# Assignment:
Set down exactly the stretch of lines below that opens at the line containing "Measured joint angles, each" and continues through the last line of the entries, and nothing else.

# Exercise input:
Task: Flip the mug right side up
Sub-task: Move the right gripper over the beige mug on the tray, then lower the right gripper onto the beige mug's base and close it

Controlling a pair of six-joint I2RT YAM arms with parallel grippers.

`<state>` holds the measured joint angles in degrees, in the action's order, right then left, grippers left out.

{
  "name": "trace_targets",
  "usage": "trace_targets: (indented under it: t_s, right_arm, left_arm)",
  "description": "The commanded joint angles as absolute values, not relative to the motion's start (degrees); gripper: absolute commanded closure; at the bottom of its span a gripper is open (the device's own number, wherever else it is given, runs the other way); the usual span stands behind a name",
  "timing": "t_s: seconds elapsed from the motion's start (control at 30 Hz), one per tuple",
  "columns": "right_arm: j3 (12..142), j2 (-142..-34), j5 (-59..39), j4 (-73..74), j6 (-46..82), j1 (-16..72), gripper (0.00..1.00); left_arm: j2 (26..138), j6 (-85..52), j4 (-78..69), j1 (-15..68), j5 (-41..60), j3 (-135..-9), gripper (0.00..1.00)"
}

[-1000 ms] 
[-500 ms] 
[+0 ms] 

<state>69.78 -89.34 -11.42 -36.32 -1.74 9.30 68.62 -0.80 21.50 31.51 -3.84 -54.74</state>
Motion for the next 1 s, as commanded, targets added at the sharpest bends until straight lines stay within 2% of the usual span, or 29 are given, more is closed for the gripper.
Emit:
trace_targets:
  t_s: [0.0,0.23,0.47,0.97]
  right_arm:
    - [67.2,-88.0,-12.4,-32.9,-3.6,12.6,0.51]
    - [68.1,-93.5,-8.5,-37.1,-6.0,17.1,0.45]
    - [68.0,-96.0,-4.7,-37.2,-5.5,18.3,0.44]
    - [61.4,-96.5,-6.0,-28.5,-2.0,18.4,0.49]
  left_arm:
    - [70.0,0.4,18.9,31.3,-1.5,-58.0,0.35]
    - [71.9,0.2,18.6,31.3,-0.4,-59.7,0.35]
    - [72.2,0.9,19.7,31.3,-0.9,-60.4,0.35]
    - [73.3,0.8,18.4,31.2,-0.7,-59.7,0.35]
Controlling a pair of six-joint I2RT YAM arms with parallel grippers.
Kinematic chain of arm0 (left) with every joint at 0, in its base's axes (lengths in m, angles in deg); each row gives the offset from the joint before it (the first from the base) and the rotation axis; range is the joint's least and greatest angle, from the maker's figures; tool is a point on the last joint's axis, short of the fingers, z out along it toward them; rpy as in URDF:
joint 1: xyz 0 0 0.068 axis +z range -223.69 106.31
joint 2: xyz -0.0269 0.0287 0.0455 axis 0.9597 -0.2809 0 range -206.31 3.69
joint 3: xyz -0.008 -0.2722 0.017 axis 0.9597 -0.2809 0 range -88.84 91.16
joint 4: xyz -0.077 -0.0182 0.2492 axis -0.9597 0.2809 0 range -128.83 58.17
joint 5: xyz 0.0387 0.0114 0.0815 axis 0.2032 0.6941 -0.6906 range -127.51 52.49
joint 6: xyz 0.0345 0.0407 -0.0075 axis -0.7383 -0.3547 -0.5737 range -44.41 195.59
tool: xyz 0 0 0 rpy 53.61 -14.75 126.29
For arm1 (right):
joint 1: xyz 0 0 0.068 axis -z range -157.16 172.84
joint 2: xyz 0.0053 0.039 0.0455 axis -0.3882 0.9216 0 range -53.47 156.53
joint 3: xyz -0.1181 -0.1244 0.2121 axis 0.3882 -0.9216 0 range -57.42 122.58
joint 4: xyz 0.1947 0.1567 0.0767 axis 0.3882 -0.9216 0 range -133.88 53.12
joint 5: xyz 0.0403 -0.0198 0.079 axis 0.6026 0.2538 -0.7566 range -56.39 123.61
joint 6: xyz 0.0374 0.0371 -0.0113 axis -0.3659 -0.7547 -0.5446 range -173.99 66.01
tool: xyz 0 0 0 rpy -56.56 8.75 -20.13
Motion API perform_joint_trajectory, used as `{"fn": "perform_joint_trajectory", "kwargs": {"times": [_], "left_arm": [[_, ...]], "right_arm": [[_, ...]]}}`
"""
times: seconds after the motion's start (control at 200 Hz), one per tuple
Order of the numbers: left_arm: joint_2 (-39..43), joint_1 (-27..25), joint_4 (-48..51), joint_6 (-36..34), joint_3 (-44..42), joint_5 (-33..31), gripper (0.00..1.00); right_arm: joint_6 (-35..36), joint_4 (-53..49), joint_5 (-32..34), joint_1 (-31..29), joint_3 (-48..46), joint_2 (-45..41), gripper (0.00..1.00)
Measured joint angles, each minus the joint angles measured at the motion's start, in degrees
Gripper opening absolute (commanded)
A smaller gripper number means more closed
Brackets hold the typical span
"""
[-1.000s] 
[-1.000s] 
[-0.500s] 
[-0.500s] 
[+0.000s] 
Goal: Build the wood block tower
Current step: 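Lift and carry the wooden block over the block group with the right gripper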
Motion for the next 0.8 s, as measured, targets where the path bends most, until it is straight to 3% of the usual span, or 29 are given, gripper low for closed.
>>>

# Answer area:
Measured joint angles, each minus the joint angles measured at the motion's start, in degrees
Gripper opening absolute (commanded)
A smaller gripper number means more closed
Brackets hold the typical span
"""
[-1.000s] 
[-1.000s] 
[-0.500s] 
[-0.500s] 
[+0.000s] 
Goal: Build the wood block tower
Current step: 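Lift and carry the wooden block over the block group with the right gripper
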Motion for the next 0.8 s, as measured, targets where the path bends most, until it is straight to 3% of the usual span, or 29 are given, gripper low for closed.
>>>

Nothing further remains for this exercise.